**How to complete this task**
Shown below are entries with pictures; the line with "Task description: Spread" through the line with "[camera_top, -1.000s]" is the span to retype exactly, and the pictures stay out.
Start of Block
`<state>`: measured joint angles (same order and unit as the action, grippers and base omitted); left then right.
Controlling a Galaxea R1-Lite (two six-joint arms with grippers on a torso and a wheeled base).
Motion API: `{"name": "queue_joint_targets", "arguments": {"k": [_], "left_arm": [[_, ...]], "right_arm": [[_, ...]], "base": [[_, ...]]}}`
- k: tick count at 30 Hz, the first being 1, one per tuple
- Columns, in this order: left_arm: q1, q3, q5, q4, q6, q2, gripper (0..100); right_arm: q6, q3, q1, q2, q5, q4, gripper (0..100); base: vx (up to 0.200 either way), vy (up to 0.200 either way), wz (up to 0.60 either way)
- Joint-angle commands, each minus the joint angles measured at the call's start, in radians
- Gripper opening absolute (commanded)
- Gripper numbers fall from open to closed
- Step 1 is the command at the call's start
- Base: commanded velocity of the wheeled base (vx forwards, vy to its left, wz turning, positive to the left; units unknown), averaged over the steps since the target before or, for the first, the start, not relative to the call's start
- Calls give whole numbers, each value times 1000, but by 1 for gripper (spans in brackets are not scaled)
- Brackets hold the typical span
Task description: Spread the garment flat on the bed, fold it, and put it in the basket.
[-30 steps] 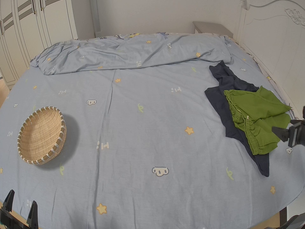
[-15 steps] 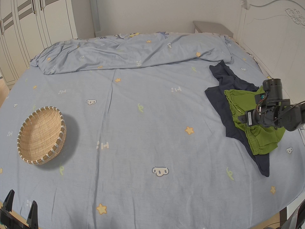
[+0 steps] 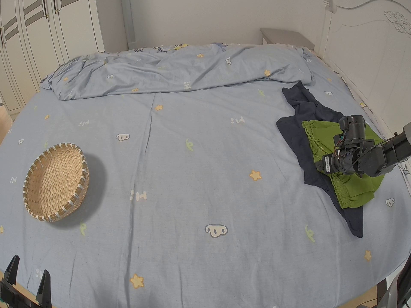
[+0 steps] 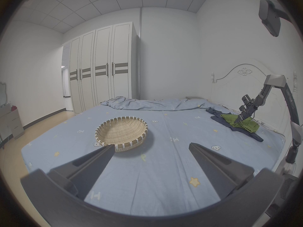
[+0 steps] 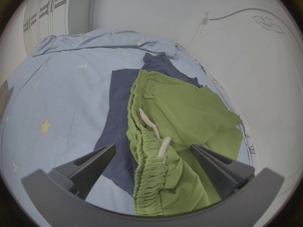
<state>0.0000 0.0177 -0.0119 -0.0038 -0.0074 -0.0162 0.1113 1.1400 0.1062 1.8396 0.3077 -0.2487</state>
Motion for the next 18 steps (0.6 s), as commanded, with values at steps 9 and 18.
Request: {"name": "queue_joint_targets", "arguments": {"k": [9,18], "left_arm": [[0,-18,0,-1,0,16,100],[0,-18,0,-1,0,16,100]], "right_arm": [[-1,4,-6,15,4,-12,100],[4,3,6,56,62,-119,100]], "base": [[0,0,0],[0,0,0]]}}
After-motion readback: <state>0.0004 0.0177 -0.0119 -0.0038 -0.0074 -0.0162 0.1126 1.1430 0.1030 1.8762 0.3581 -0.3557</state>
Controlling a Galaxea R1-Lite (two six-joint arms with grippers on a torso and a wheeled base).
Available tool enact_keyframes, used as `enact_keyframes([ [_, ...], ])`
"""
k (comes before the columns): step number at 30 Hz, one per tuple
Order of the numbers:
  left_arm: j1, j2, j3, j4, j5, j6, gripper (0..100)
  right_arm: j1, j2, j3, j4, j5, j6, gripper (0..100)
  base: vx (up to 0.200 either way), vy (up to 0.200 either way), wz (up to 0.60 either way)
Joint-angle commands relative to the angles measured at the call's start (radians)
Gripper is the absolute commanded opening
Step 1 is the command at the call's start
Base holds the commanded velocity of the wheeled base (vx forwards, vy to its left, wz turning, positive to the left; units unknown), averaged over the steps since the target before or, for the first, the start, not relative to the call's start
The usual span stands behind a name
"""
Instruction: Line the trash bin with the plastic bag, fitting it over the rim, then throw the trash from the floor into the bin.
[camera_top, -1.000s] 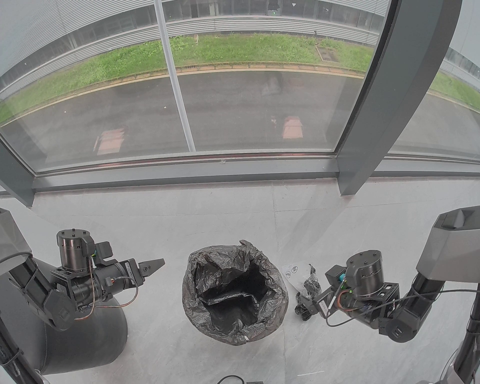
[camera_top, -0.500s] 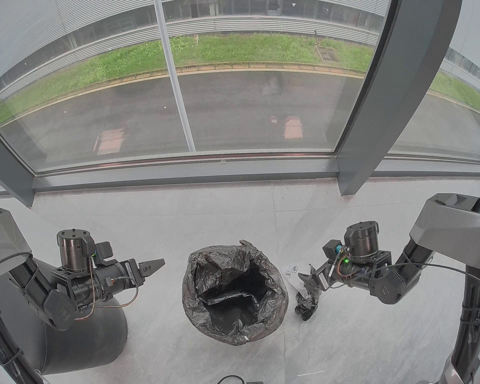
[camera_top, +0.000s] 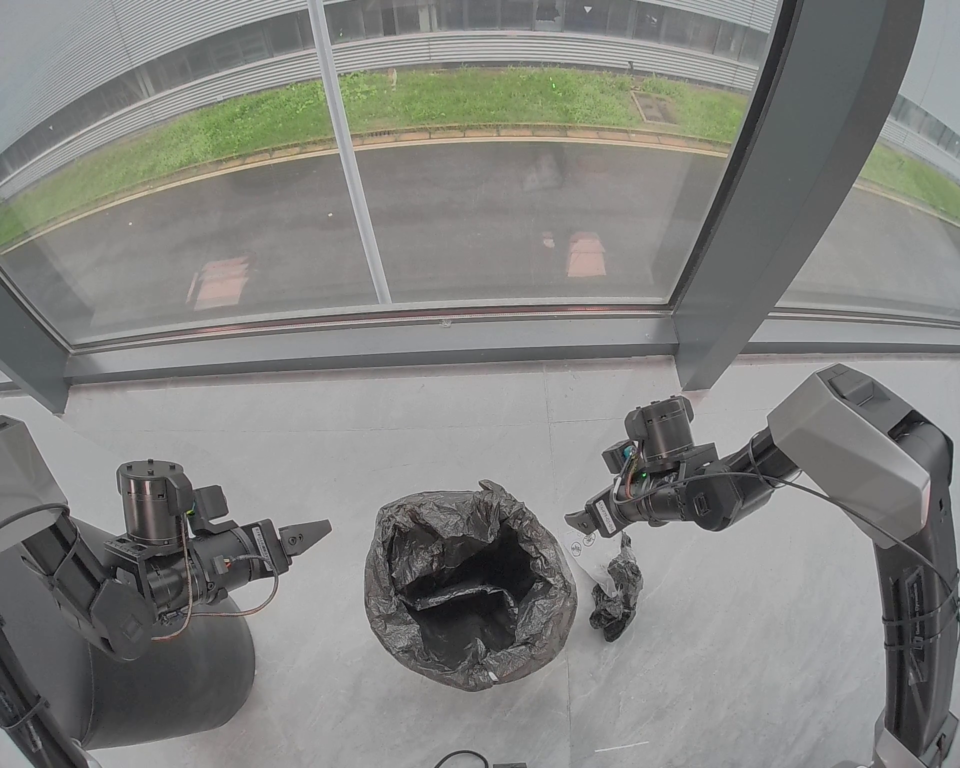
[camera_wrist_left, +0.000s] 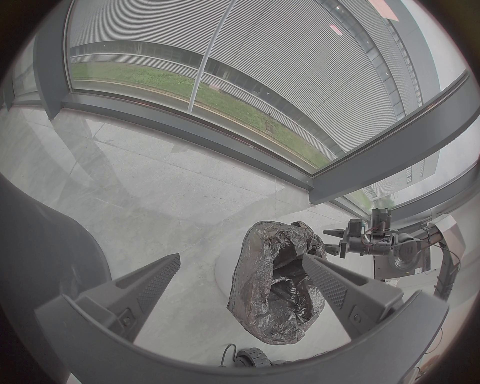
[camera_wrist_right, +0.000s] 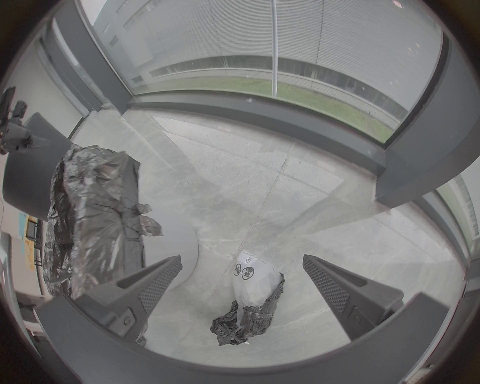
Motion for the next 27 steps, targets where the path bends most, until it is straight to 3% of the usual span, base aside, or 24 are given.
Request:
enact_keyframes([
  [1,-0.002,0.015,-0.002,0.000,0.000,-0.001,100,-0.009,0.107,-0.145,0.101,-0.002,0.051,100,0.000,0.000,0.00],
  [13,0.001,0.029,-0.005,0.000,0.000,-0.002,100,0.013,0.159,-0.368,0.295,-0.068,0.283,100,0.000,0.000,0.00],
  [15,0.001,0.031,-0.005,0.000,0.000,-0.002,100,0.014,0.168,-0.388,0.309,-0.084,0.295,100,0.000,0.000,0.00],
  [19,0.003,0.041,-0.006,-0.005,0.002,-0.002,100,0.014,0.207,-0.453,0.417,-0.183,0.323,100,0.000,0.000,0.00],
  [27,0.005,0.058,0.003,-0.056,0.002,-0.002,100,0.013,0.224,-0.487,0.435,-0.166,0.324,100,0.000,0.000,0.00],
])
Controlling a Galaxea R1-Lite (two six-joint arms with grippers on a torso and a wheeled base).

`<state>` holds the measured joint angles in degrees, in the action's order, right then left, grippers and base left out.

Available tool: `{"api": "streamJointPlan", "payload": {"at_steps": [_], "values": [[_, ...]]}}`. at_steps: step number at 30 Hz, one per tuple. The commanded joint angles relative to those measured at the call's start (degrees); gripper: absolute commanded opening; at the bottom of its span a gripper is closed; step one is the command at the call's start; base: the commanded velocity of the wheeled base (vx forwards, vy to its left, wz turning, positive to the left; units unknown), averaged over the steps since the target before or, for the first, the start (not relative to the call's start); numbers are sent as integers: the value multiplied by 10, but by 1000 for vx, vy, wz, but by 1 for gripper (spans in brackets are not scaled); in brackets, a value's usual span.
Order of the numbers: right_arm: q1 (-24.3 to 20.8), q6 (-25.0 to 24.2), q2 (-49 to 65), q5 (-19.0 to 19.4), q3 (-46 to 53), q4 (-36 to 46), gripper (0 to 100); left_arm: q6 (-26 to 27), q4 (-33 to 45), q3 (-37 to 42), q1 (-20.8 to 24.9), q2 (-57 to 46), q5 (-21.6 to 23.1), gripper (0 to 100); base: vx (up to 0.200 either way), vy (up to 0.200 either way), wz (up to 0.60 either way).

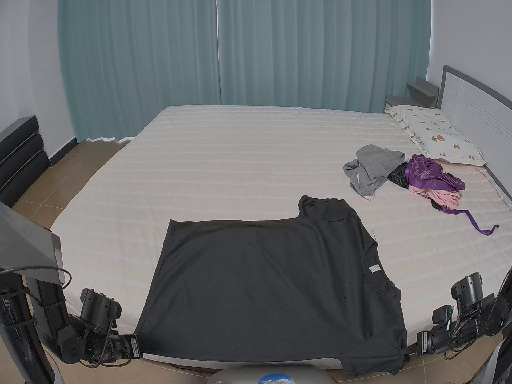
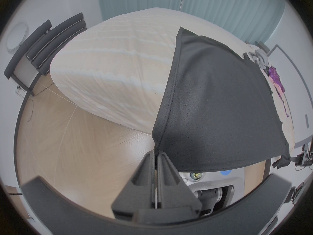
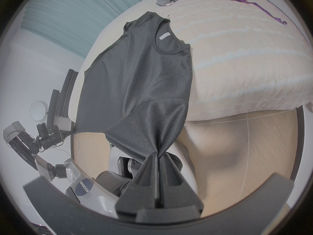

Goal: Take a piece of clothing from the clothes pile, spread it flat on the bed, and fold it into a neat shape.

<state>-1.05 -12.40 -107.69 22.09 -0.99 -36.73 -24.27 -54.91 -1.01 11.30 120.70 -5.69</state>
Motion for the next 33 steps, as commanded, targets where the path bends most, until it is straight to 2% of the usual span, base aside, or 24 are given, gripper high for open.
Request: {"api": "streamJointPlan", "payload": {"at_steps": [1, 10, 18, 24, 30, 33], "values": [[-3, 1, 18, -1, 10, 7, 0, 8, 14, 10, 2, -13, -5, 0, 0, 0, 0], [-6, 19, 73, -7, 10, 74, 0, 19, 66, 10, 14, -35, -13, 0, 0, 0, 0], [-4, 59, 123, -17, 10, 144, 0, 23, 117, 10, 30, -75, -14, 0, 0, 0, 0], [-3, 69, 134, -20, 10, 148, 0, 36, 163, 10, 41, -108, -16, 0, 0, 0, 0], [2, 63, 171, -19, -1, 121, 0, 27, 154, -11, 40, -121, -33, 0, 0, 0, 0], [2, 55, 178, -24, -41, 117, 0, 11, 138, -45, 34, -125, -39, 0, 0, 0, 0]]}}
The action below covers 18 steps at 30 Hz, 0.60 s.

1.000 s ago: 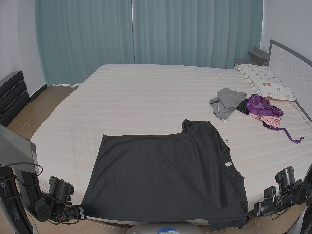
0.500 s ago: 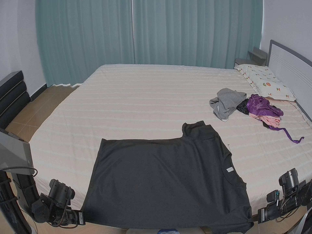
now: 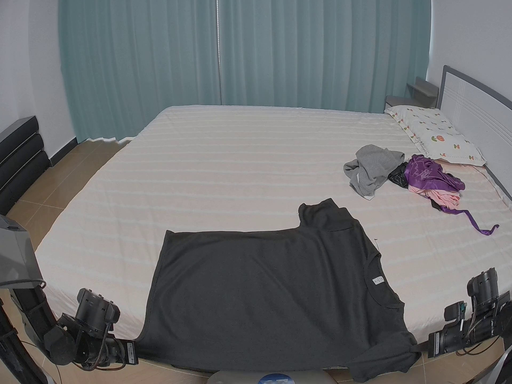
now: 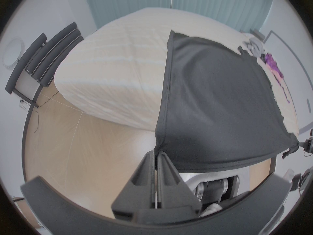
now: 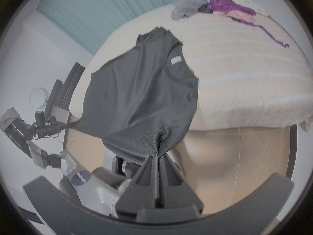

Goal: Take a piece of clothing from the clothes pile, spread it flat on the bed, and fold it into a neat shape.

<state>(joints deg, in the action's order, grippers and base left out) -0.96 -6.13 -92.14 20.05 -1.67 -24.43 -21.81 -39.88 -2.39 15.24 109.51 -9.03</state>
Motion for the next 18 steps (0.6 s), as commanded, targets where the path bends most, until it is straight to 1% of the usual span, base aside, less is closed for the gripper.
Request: {"api": "streamJointPlan", "payload": {"at_steps": [1, 3, 6, 8, 12, 13, 18], "values": [[1, -10, 22, -6, -40, -6, 0, -17, -13, -37, -6, -14, -7, 0, 0, 0, 0], [-2, -31, 18, -15, -74, -6, 0, -38, -12, -69, -12, -21, -24, 0, 0, 0, 0], [-5, -56, 2, -17, -105, -7, 0, -40, -14, -97, -15, -26, -40, 0, 0, 0, 0], [-5, -63, -9, -18, -119, -7, 0, -40, -13, -108, -15, -36, -47, 0, 0, 0, 0], [-5, -63, -18, -19, -122, -8, 0, -39, -11, -120, -15, -42, -49, 0, 0, 0, 0], [-4, -64, -22, -20, -126, -13, 0, -39, -11, -139, -19, -43, -49, 0, 0, 0, 0], [-6, -62, -21, -31, -116, -13, 0, -37, -6, -142, -20, -47, -49, 0, 0, 0, 0]]}}
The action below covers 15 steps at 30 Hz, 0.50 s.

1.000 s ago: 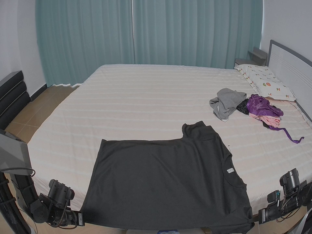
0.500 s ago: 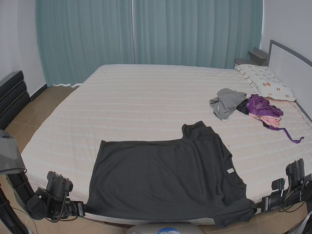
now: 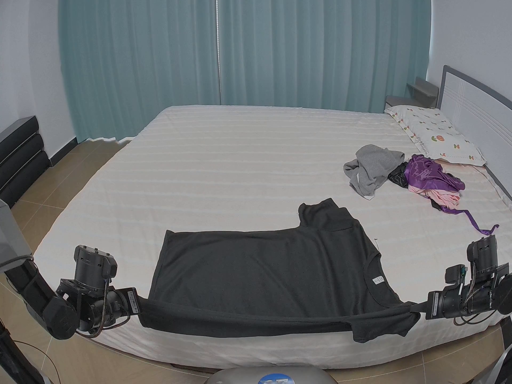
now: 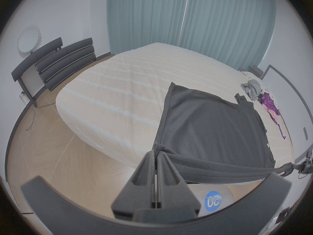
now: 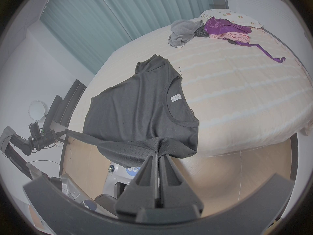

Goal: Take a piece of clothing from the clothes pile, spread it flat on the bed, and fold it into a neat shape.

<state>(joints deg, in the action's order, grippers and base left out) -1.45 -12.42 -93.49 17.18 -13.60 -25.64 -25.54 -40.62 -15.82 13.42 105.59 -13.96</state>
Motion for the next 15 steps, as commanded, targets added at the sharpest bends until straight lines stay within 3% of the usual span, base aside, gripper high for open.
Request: {"api": "streamJointPlan", "payload": {"at_steps": [1, 15], "values": [[-1, 0, -6, -2, 6, -2, 0, 1, 2, -8, -2, -11, 0, 0, 0, 0, 0], [-3, 12, 13, 0, 75, -5, 0, 17, 56, 3, 7, -57, 0, 0, 0, 0, 0]]}}
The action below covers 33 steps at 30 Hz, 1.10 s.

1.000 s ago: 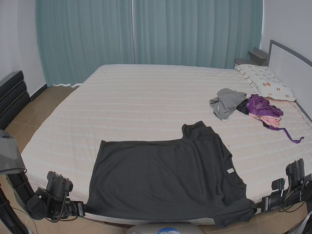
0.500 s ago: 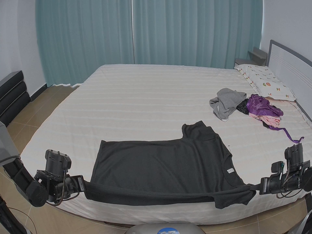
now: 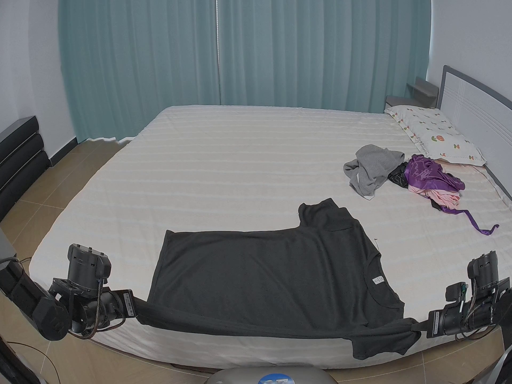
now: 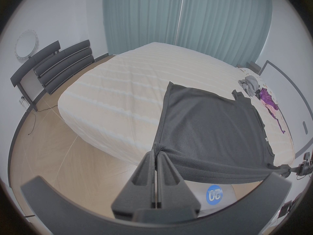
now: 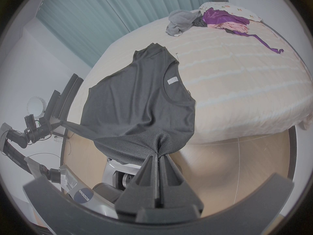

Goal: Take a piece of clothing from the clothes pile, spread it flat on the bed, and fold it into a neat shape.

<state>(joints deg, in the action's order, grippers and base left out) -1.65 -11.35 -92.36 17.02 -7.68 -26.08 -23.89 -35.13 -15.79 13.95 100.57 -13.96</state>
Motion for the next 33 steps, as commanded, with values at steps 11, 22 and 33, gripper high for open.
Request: {"api": "streamJointPlan", "payload": {"at_steps": [11, 22, 33], "values": [[4, -3, -21, -2, -42, -24, 0, -8, -2, -35, -8, 47, 5, 0, 0, 0, 0], [0, -8, -115, -3, -122, -26, 0, -9, -1, -80, -19, 98, 8, 0, 0, 0, 0], [0, -9, -163, -3, -163, -26, 0, -6, -1, -104, -36, 127, 8, 0, 0, 0, 0]]}}
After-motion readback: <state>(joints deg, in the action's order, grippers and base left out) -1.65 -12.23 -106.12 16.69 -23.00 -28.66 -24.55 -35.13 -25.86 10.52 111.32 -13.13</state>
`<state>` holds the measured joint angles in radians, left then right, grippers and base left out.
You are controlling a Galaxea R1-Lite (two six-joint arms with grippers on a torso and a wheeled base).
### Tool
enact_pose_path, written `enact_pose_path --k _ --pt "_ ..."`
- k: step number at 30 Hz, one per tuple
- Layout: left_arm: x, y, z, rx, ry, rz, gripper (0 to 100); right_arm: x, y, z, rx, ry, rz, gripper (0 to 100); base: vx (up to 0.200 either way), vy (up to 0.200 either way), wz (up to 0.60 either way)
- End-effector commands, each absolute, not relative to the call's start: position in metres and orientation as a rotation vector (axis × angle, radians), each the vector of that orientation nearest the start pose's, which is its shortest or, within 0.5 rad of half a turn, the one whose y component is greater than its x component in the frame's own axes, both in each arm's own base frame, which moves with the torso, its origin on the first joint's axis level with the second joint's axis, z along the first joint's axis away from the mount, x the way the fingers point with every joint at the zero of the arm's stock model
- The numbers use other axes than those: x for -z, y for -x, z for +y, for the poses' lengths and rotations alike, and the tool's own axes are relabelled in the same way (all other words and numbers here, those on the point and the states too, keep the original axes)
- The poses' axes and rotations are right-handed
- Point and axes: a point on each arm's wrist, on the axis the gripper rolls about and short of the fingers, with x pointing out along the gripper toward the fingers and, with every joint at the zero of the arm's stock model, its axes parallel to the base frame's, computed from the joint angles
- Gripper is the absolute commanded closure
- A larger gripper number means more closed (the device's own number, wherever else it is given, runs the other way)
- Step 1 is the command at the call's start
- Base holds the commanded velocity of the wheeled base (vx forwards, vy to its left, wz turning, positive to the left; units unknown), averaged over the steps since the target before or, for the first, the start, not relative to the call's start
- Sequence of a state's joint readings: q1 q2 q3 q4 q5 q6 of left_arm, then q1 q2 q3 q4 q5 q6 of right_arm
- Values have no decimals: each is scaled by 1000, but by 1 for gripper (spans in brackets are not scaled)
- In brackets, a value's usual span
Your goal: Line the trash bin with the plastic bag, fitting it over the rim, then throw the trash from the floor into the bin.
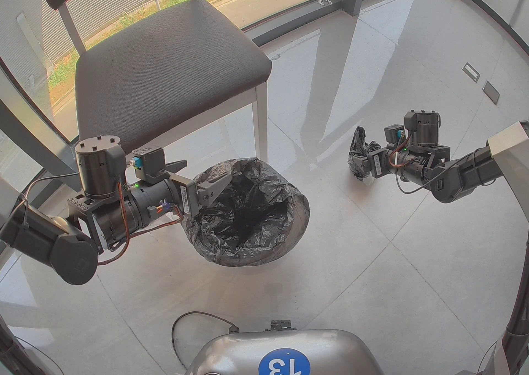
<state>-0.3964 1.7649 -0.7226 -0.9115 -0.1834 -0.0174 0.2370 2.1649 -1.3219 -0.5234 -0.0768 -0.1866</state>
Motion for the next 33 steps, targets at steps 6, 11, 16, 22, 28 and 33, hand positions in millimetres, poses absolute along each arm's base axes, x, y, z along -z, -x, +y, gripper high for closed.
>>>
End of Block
**Exercise output**
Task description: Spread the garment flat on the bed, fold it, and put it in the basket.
[-30 steps] 
[-15 steps] 
[+0 steps] 
[+0 steps] 
[+0 steps] 
<state>0.0000 0.0177 -0.0119 -0.0038 -0.0074 -0.0162 0.1113 1.1400 0.1062 1.8396 0.3077 -0.2487</state>
Motion for the next 18 steps (0.6 s), as commanded, with values at steps 9 and 18.
Request: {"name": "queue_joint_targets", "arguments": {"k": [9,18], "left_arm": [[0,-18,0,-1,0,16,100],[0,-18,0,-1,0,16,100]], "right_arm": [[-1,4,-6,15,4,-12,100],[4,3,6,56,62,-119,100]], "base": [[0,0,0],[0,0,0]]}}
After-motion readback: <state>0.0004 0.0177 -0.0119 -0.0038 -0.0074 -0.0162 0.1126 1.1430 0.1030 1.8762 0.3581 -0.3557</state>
Controlling a Galaxea R1-Lite (two six-joint arms with grippers on a torso and a wheeled base).
Available tool enact_keyframes, used as `enact_keyframes([ [_, ...], ])`
"""
k (comes before the columns): step number at 30 Hz, one per tuple
Order of the numbers:
  left_arm: j1, j2, j3, j4, j5, j6, gripper (0..100)
  right_arm: j1, j2, j3, j4, j5, j6, gripper (0..100)
  base: vx (up to 0.200 either way), vy (up to 0.200 either way), wz (up to 0.60 either way)
Joint-angle commands relative to the angles measured at the call's start (radians)
Gripper is the absolute commanded opening
Step 1 is the command at the call's start
Base holds the commanded velocity of the wheeled base (vx forwards, vy to its left, wz turning, positive to the left; units unknown), averaged over the steps since the target before or, for the first, the start, not relative to the call's start
The usual span stands behind a name
"""
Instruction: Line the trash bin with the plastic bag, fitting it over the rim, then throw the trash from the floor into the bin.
[camera_top, -1.000s] 

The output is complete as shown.